Rebecca

How much can you question your own existence and how many times can you even look ahead without wanting to go back? My decisions have been all the more absurd, wrong and banal.

The coffee was served that morning, Diego smiled when he looked at me and then returned to his room, while I took a cup, filled it to the brim and sat down by the window of the living room. I watched as the cold winter covered the streets of Manhattan with snow. Things had changed a lot since I became his wife. We met in Michigan in the summer of 1992, his gray eyes seemed unreal and mystical to me, arranged in that big body of dark complexion, I never thought that this encounter would represent the first of many in my daily life.

Bars, drinks, hotels, a kiss, a caress; situations that repeated themselves night after night, "lieutenant Ramírez" as his friends and co-workers called him, only "Diego" as I called him. His life was spent at sea and it was impossible to lead a normal life at his side, but he was always a loving person with me: flowers, gifts, chocolates. I knew how to fill myself with smiles with the banalities that many women were accustomed to, but to me it was the most beautiful thing any man had ever done in the kind of life he led. If I wanted a candy, a flower or a gift, I could receive it yes, but after taking me to bed one of the many men who put one of their dirty bills on the edge of my skirt or inside my bra.

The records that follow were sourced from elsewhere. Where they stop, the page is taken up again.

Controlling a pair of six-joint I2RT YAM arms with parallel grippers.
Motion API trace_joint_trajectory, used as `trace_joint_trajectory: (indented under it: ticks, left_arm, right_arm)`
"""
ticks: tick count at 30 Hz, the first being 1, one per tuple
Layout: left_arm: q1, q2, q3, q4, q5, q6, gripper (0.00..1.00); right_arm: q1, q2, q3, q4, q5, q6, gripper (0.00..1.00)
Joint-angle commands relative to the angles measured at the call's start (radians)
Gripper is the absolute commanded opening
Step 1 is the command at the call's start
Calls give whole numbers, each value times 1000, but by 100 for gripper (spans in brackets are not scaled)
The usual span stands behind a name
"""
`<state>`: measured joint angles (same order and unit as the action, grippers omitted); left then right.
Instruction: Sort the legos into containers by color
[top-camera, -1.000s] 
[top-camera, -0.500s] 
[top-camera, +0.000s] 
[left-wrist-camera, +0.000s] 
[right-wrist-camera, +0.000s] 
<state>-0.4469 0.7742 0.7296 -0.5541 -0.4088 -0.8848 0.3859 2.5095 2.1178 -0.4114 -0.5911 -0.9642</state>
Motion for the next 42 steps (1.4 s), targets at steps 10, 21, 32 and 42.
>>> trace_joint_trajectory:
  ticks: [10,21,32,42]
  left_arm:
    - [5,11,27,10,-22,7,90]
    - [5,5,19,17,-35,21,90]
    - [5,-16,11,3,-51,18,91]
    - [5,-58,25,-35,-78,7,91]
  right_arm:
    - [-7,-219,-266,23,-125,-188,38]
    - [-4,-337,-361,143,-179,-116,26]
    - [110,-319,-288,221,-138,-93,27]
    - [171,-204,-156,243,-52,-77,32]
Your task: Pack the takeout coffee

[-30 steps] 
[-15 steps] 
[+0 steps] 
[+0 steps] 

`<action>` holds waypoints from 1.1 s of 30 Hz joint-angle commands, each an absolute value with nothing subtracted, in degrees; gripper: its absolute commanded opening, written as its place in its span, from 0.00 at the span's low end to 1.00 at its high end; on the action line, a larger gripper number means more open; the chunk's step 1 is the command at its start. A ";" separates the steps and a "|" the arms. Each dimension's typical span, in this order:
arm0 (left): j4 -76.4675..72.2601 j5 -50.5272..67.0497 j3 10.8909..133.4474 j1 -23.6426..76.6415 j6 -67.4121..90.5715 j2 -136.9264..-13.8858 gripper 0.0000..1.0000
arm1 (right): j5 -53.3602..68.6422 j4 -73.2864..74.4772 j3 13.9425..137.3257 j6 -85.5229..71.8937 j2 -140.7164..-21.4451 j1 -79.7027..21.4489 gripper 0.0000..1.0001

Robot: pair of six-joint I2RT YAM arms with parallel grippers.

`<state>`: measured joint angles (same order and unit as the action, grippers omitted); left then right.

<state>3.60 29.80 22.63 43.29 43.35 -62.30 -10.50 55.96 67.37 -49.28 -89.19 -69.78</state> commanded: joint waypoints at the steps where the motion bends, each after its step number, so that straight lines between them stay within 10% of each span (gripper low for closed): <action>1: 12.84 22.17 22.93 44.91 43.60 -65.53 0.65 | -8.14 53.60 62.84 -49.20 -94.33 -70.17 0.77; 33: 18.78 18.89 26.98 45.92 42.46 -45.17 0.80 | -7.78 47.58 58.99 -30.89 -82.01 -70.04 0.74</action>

Diego had changed all that, he was the first one who loved me, even though he knew me for who I am.

My nights of charm were replaced by laughter and love in which every Friday I waited for his arrival and felt his warm hands before the surprise of a kiss. It was magical to be by his side, it made me feel... alive.

Three months later he was asking to be my boyfriend, two more months later he had already introduced himself to my parents and then, a year after we met, we had the most beautiful beachfront marriage I could ever imagine, my life had changed and was perfect.

— Rebecca! Come back here, you dirty bitch!

The cup of coffee fell to the ground and I felt the hot drops splashing into the wounds on my legs, which made me squirm with pain. As I could, I bent down and picked up the remains of the glass, cleaned the floor and after leaving everything in the kitchen I lay down for a moment and closed my eyes. I felt the pain throbbing all over my body: arms, legs, head, back, abdomen. Every part of me had a bruise or wound that made me tremble and want to run away from that place, but it was impossible.

Diego looked at me from the room, his once tender and mysterious eyes now possessed a malevolent tone, a void almost as dark as the handle of the knife he now held in his hands.

The sweet man I met turned out to be nothing more than a sociopath and knew that with every step I took toward him now, the marriage I once believed in, was now coming to an end.